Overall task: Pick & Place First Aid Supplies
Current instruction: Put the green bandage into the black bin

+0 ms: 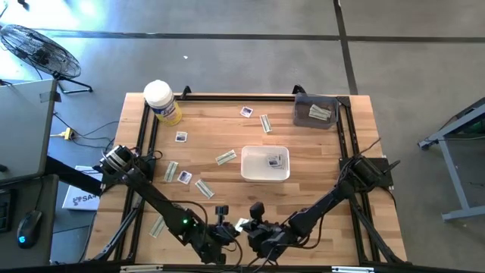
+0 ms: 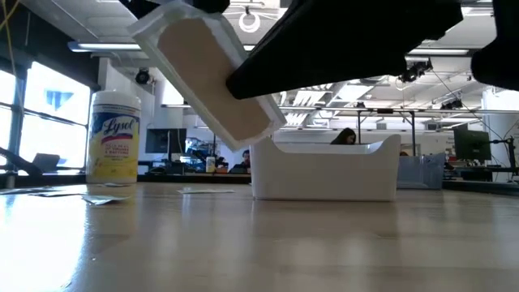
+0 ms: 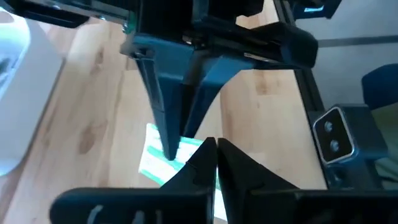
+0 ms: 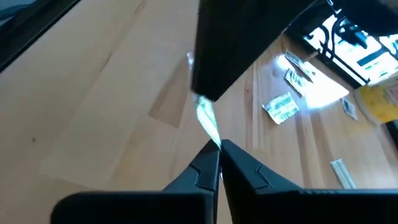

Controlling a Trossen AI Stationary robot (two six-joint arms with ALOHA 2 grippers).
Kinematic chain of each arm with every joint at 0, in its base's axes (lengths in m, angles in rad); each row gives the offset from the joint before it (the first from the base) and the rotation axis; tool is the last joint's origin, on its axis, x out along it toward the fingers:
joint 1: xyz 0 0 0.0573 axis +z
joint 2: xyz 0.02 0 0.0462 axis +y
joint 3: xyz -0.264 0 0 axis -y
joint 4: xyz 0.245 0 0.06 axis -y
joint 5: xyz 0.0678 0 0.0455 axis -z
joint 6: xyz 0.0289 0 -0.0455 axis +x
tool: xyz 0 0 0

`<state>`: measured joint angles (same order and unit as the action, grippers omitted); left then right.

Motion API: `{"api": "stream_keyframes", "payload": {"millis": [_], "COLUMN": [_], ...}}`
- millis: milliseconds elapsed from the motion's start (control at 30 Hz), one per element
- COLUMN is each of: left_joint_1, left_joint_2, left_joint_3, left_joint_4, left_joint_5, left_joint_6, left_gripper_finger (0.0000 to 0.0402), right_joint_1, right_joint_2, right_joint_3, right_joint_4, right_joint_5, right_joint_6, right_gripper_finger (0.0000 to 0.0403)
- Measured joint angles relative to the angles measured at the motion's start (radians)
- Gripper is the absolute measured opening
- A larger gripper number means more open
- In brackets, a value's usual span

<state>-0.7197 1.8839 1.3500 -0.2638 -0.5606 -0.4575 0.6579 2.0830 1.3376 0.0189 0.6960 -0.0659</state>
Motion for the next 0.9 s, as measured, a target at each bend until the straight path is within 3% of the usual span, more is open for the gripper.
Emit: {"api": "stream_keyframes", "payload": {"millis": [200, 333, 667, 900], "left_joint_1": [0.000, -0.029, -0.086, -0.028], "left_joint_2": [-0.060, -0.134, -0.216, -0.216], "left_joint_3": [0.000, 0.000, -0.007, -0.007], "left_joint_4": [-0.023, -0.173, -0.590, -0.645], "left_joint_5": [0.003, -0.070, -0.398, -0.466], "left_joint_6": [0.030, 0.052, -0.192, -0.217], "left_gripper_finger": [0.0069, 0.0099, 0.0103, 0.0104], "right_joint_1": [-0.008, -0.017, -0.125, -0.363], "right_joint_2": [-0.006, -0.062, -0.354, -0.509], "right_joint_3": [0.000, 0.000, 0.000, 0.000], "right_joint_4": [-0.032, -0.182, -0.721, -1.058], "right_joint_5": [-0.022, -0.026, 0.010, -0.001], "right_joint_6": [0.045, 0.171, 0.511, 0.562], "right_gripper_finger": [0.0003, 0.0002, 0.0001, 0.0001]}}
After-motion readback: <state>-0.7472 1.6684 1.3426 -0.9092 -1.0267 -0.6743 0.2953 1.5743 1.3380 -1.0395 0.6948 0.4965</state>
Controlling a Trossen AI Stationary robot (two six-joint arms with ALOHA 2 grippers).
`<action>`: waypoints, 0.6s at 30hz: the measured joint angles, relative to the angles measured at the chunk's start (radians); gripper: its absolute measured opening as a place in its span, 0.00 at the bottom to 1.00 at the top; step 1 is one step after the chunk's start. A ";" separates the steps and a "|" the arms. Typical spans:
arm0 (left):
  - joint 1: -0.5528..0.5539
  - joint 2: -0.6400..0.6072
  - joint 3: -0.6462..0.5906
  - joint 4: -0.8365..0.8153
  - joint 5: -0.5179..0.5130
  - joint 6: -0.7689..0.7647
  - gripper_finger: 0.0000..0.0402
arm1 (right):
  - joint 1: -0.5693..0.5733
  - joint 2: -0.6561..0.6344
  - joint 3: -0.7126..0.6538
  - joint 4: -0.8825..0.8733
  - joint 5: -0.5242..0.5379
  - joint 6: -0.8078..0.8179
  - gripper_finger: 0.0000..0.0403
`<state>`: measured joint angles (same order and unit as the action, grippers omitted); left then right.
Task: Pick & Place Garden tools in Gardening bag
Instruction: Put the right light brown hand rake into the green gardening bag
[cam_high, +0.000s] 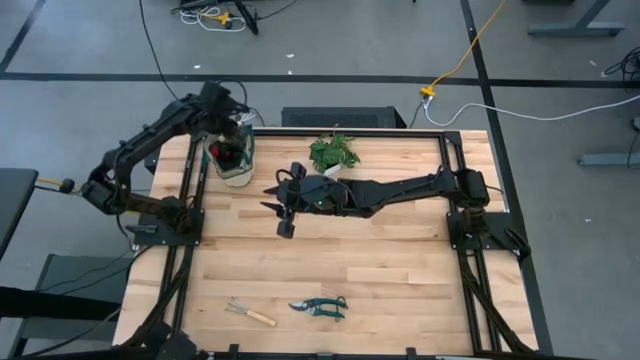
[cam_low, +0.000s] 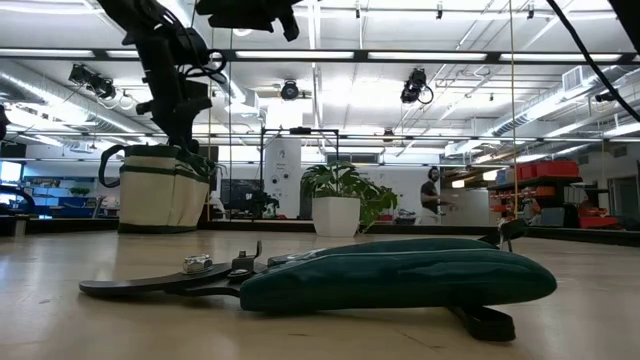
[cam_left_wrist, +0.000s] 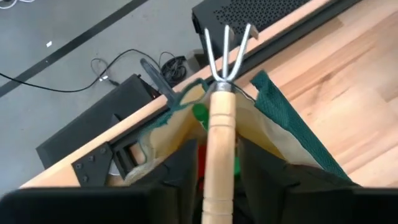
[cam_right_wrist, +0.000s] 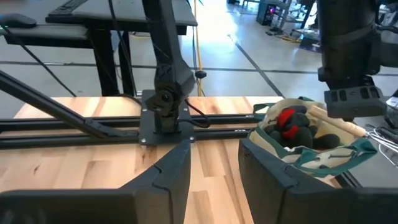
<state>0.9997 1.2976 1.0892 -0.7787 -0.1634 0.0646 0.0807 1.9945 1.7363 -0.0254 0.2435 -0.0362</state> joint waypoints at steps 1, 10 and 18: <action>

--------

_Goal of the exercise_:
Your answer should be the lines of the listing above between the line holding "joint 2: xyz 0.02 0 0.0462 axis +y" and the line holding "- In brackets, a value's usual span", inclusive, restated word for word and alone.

_Task output_:
joint 2: xyz 0.02 0 0.0462 axis +y
joint 3: xyz -0.264 0 0 axis -y
joint 4: xyz 0.245 0 0.06 axis -y
joint 5: xyz 0.0678 0 0.0455 axis -z
joint 6: xyz 0.0289 0 -0.0455 axis +x
tool: xyz 0 0 0

`<state>`: measured joint angles (same order and unit as the action, grippers omitted); left then right.

Motion API: `{"api": "stream_keyframes", "payload": {"millis": [_], "COLUMN": [_], ...}}`
- millis: milliseconds elapsed from the motion's start (control at 30 Hz), one per element
- COLUMN is each of: left_joint_1, left_joint_2, left_joint_3, left_joint_4, left_joint_5, left_joint_6, left_gripper_finger (0.0000 to 0.0402), right_joint_1, right_joint_2, right_joint_3, right_joint_4, right_joint_5, right_joint_6, right_gripper_finger (0.0000 to 0.0403)
- Measured joint angles relative to the angles measured at the motion's start (radians)
- Gripper is the absolute measured opening
- A larger gripper number means more open
- In brackets, a value's usual span

The answer given above is the complete response.